LITTLE Sophie Edwards is pleading for people to help save her life.
The seven-year-old schoolgirl has been diagnosed with leukaemia.
But her condition was further complicated when she was diagnosed with the rare Philadelphia syndrome, which affects only about eight children a year in the UK.
Sophie is having intensive chemotherapy at home and hospital, but a bone marrow transplant is her only hope of beating the disease for good.
A desperate search is now under way to find a donor.
Her parents, Emma and Andrew Edwards, and her brother Sam, 12, have been told they are not a suitable match.
Mrs Edwards, of Newsome, said: “The past few months have been a huge shock to us all.
“Sophie was diagnosed with leukaemia at the end of February.
“She had been feeling very unwell for a bit and then she got this rash.
“We took her to casualty and she was then admitted to Leeds where she was diagnosed with leukaemia.
“I couldn’t believe what was happening to my little girl.
“We’ve just taken each week as it comes since then, not really planning anything because we just don’t know what will happen.”
Sophie has been too ill to attend Stile Common Infant School since she was diagnosed with the cancer.
The little girl, who loves Disney, spent five weeks in St James’s Hospital after she was diagnosed. She lost her hair after having chemotherapy.
To cheer herself up, Sophie made a collage of pictures taken during a family holiday to Florida, which she put at her bedside.
Sophie said: “I didn’t want to look in the mirror because I was a bit scared.

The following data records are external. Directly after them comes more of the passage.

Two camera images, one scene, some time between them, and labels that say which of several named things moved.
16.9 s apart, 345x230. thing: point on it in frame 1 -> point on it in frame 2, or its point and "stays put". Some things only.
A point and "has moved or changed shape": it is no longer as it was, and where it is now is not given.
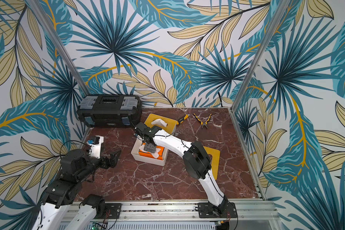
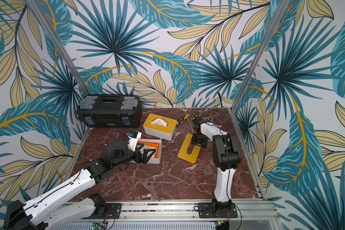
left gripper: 107,165 -> 145,158
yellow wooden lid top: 171,123 stays put
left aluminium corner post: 65,58 stays put
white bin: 135,153 has moved or changed shape
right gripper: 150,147 -> 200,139
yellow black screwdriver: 181,120 stays put
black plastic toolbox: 109,110 stays put
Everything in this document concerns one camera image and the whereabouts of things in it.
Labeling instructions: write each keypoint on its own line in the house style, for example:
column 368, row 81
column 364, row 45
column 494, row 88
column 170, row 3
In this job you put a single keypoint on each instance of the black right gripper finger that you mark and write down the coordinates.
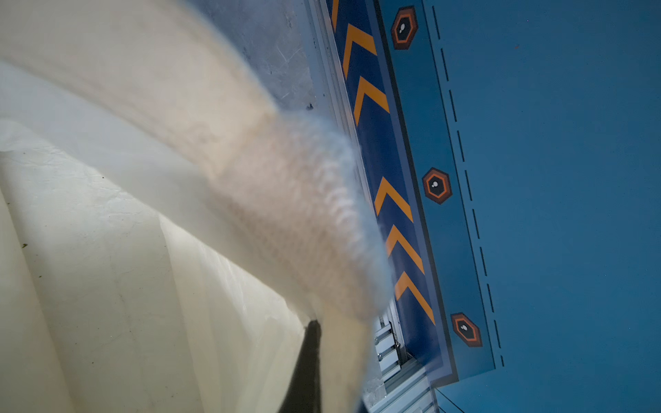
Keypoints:
column 304, row 390

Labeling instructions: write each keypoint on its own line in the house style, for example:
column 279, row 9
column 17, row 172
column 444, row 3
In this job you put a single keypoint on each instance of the cream canvas bag blue print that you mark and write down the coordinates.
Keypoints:
column 168, row 231

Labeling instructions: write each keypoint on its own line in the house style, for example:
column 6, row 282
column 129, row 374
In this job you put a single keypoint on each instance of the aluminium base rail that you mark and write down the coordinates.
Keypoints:
column 396, row 382

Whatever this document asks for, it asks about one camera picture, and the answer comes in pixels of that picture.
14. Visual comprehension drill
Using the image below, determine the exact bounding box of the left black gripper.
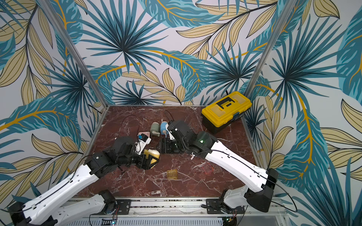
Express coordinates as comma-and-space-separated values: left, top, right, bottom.
117, 149, 160, 170

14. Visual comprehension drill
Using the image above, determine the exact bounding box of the yellow pencil sharpener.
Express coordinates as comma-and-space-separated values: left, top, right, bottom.
144, 149, 160, 169

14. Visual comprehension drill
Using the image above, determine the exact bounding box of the blue pencil sharpener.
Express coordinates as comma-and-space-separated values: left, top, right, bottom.
160, 121, 169, 137

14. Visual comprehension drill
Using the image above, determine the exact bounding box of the green pencil sharpener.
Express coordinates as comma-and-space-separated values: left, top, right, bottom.
150, 122, 161, 137

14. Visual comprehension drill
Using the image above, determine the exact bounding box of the yellow transparent tray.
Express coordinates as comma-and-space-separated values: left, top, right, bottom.
167, 169, 178, 179

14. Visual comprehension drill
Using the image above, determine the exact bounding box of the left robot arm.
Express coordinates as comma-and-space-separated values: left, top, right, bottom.
8, 134, 160, 226

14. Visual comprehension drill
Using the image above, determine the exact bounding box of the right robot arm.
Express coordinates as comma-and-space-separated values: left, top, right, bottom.
159, 120, 278, 213

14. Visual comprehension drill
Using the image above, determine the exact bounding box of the pink sharpener back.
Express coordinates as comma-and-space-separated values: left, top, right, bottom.
140, 131, 150, 137

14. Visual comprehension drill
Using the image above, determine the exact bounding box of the red transparent tray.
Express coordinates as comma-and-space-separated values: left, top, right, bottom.
201, 163, 215, 175

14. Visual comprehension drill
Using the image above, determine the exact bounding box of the yellow black toolbox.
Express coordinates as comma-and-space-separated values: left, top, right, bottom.
201, 91, 252, 134

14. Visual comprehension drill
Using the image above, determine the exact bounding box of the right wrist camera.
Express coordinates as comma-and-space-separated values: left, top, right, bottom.
166, 121, 176, 140

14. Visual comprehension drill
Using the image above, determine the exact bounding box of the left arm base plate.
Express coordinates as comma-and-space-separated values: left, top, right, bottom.
101, 199, 132, 215

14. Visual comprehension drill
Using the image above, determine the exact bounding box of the aluminium front rail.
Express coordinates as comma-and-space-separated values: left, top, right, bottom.
45, 197, 286, 226

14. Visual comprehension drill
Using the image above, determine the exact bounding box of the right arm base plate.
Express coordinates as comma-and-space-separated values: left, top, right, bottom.
206, 199, 245, 214

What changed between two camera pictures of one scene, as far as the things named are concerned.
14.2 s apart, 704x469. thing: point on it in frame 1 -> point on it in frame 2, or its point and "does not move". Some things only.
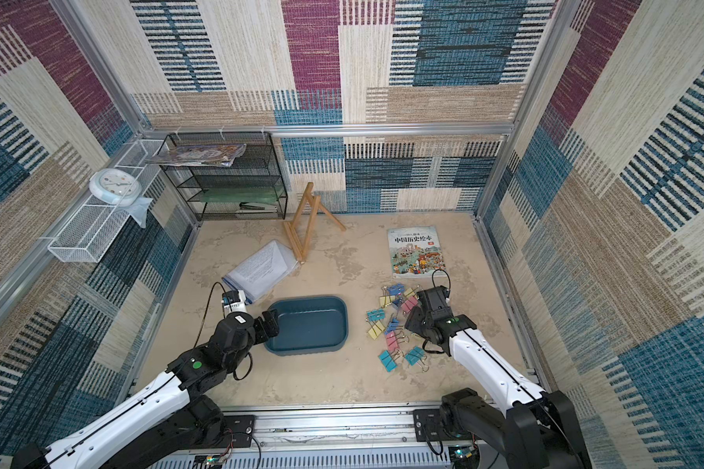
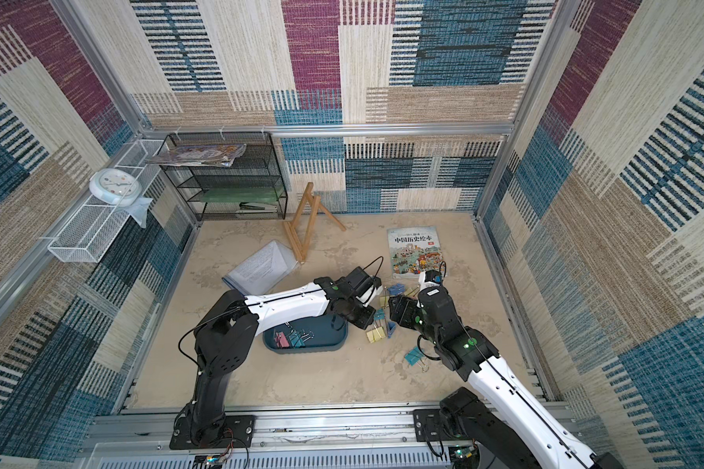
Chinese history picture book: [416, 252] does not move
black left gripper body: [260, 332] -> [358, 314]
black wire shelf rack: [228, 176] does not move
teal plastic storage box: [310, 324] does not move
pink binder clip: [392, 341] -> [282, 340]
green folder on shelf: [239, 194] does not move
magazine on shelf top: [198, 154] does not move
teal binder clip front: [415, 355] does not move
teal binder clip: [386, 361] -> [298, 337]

“I wrote about how I was feeling because I was upset.
“But I’m OK about it now.
“I’d really like to go back to school. I can’t go because of how I feel. I miss my friends and playing out.”
Mrs Edwards, 35, had just started working as a lunchtime supervisor when Sophie was diagnosed with leukaemia.
The former auxiliary nurse gave up her job to look after Sophie.
She added: “It has been very hard for Sophie and the family, as I’m sure it is for anyone else going through this.
“At first she found it hard to cope. But she’s been amazing at dealing with everything, she’s so brave.”
The Anthony Nolan Bone Marrow register is being checked to see if there is a match for Sophie.
The charity is helping her family and friends to hold a clinic in Huddersfield next week to seek a donor for Sophie or other people waiting for a transplant.
Mrs Edwards is urging as many people as possible to be tested, saying: “This is not just for Sophie but many other people like her. Until it happens to you, you don’t realise how many people need a transplant.
“If people want to help but are too old then please, please give blood because that also really helps to save lives.”
The clinic will be at Newsome South Methodist Church Hall, Birch Road, Berry Brow, 3.30-6.30pm next Thursday, May 15.
Donors must be aged 18-40 and need to give only a sample of blood to see if they are suitable.